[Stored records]
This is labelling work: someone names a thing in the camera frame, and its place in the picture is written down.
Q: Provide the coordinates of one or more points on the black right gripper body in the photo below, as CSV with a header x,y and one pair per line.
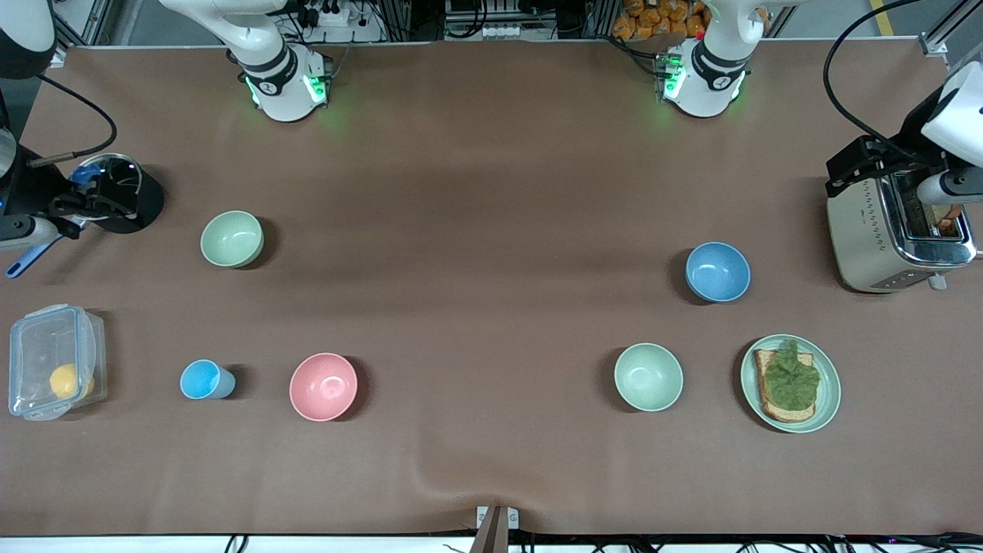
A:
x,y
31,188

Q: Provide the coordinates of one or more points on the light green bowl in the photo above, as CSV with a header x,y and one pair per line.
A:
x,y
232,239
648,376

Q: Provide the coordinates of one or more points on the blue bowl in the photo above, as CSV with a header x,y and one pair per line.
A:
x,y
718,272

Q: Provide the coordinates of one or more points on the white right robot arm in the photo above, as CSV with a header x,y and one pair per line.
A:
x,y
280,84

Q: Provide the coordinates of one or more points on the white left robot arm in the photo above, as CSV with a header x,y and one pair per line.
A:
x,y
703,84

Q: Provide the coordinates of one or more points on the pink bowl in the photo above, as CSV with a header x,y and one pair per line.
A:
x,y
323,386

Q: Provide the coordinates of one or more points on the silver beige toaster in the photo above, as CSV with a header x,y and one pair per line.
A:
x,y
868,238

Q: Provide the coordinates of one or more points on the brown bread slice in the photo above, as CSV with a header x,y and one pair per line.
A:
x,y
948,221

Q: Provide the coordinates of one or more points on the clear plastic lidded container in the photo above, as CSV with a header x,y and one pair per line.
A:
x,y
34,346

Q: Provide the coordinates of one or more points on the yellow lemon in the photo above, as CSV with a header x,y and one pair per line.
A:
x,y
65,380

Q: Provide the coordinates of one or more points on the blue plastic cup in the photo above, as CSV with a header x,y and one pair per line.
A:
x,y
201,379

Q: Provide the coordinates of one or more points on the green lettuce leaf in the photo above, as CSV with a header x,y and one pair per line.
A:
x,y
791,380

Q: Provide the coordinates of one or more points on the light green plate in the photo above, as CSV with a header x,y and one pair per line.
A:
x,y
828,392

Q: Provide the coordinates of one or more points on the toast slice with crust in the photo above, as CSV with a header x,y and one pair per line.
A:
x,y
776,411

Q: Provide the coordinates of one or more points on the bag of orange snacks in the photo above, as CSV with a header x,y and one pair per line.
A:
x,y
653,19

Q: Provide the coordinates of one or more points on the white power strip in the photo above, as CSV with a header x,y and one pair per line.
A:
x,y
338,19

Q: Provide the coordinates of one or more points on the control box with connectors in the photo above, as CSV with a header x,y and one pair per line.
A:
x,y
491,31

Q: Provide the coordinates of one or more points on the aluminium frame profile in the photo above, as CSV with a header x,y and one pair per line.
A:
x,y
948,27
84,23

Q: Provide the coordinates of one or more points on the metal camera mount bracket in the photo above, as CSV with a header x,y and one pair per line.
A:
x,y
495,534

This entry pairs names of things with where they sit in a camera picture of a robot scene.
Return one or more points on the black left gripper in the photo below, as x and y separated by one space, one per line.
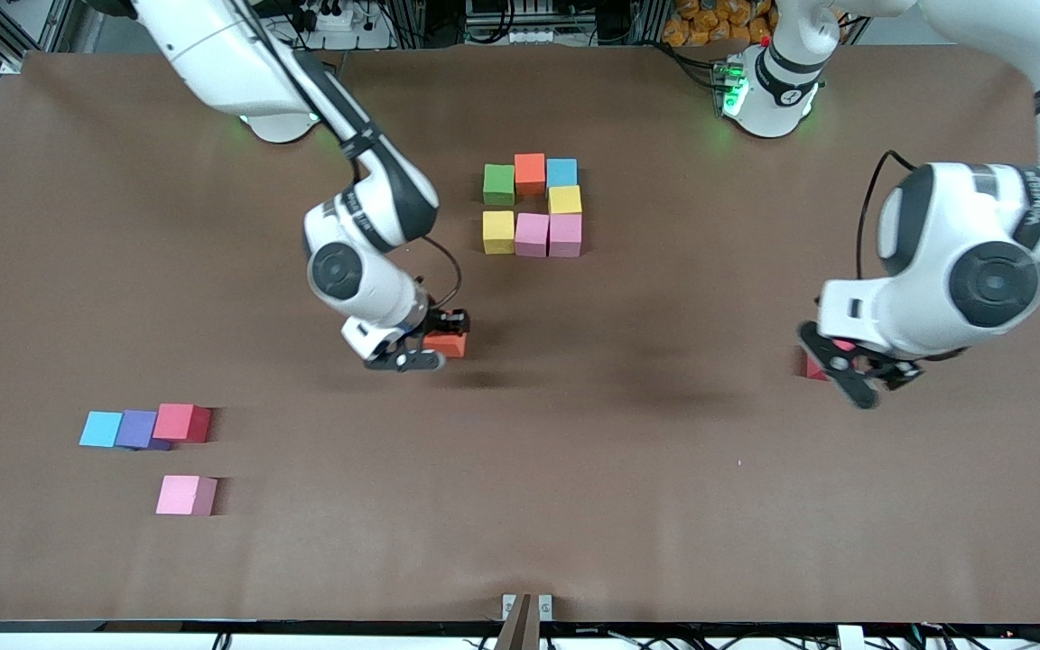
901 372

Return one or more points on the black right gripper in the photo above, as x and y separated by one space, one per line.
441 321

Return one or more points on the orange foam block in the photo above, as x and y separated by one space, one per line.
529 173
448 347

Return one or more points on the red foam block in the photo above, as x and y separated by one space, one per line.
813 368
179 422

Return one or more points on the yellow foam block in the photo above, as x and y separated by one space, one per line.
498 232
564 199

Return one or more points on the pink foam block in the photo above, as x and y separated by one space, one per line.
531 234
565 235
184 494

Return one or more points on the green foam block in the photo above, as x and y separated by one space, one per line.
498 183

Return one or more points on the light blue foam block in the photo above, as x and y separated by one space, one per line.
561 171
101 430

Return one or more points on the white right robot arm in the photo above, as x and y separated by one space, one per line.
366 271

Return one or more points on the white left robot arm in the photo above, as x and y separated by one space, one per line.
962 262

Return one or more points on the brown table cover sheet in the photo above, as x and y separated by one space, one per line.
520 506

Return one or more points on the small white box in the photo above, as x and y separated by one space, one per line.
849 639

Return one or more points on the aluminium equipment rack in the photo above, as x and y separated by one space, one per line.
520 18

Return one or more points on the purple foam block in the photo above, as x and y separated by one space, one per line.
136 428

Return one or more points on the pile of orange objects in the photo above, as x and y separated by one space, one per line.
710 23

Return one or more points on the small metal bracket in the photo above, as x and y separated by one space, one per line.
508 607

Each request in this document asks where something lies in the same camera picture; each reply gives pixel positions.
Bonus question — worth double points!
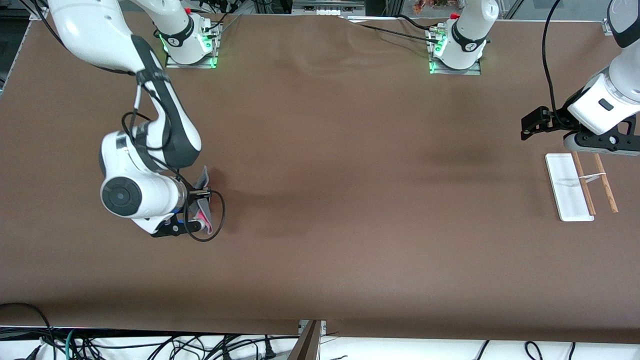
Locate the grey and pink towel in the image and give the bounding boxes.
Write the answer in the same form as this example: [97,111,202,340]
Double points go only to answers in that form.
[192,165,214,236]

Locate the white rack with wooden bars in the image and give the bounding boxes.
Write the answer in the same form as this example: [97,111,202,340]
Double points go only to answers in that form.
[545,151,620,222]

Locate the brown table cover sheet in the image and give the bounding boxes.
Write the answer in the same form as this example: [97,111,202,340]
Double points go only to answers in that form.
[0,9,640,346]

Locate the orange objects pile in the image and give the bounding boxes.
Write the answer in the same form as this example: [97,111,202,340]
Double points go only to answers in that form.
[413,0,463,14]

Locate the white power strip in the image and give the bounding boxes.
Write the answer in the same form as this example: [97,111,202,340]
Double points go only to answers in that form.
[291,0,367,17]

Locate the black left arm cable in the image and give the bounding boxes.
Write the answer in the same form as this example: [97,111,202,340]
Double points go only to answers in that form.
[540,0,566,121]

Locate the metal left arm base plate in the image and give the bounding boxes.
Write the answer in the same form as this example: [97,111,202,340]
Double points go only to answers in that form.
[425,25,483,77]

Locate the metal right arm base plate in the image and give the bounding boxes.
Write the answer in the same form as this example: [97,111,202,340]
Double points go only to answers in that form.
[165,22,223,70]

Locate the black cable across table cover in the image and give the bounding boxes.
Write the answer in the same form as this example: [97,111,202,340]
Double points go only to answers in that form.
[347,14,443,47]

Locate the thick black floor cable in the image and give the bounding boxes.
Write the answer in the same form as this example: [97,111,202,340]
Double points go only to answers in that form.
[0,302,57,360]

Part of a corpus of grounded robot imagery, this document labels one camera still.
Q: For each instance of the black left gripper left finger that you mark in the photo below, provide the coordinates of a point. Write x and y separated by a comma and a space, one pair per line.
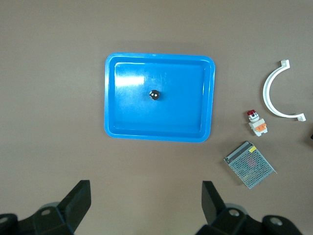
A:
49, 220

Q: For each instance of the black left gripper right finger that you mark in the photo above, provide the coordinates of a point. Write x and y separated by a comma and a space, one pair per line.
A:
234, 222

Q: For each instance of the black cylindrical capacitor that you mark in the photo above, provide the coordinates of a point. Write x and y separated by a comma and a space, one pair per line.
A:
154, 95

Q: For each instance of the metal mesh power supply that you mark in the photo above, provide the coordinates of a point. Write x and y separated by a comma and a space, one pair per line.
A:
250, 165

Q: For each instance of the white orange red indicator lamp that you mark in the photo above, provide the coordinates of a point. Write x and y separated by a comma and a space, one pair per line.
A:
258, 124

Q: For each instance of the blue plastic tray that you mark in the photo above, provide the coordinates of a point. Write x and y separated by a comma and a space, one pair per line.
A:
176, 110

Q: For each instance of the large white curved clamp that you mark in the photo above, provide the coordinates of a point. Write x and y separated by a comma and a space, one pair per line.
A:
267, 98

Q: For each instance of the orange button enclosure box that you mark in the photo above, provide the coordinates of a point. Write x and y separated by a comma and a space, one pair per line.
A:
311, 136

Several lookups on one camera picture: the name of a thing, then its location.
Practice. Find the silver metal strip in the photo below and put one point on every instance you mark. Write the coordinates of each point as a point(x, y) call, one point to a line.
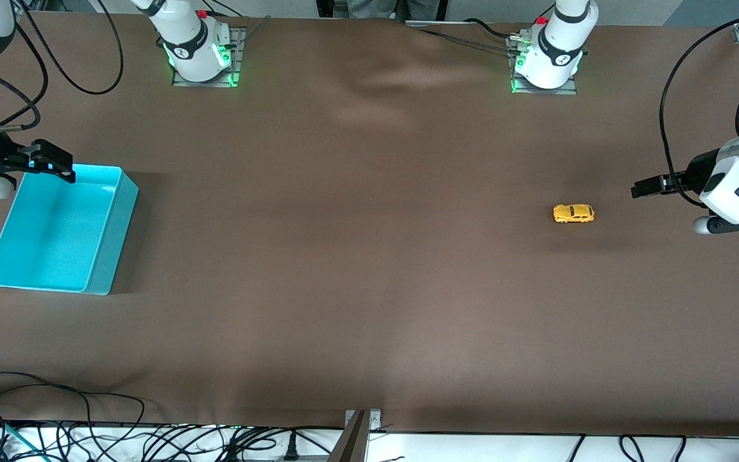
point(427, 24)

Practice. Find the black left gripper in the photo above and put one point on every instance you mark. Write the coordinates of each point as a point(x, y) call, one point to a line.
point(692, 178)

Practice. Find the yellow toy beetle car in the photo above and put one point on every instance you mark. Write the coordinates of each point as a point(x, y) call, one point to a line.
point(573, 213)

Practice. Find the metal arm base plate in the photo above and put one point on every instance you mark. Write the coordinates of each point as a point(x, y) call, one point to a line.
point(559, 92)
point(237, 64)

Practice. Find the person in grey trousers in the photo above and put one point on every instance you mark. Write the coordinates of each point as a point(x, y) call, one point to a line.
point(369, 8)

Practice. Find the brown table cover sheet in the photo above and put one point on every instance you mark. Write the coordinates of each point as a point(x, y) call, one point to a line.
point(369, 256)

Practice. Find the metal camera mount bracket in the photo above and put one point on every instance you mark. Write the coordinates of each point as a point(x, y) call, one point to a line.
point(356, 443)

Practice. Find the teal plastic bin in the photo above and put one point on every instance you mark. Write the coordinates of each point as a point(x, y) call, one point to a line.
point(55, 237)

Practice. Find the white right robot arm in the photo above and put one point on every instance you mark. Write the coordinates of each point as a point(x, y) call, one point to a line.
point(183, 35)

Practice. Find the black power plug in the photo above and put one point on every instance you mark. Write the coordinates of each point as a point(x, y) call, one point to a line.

§ Exercise requirements
Retype exactly the lines of the data above that fall between the line with "on the white power" and the line with "on the control", inclusive, and add nothing.

§ Task answer
Q: Provide the coordinates of one or more points on the white power strip in the photo above, as CSV with a header x,y and one pair per line.
A:
x,y
338,19

Q: Provide the coordinates of one or more points on the control box with connectors in the photo above, as CSV with a header x,y and one pair per line.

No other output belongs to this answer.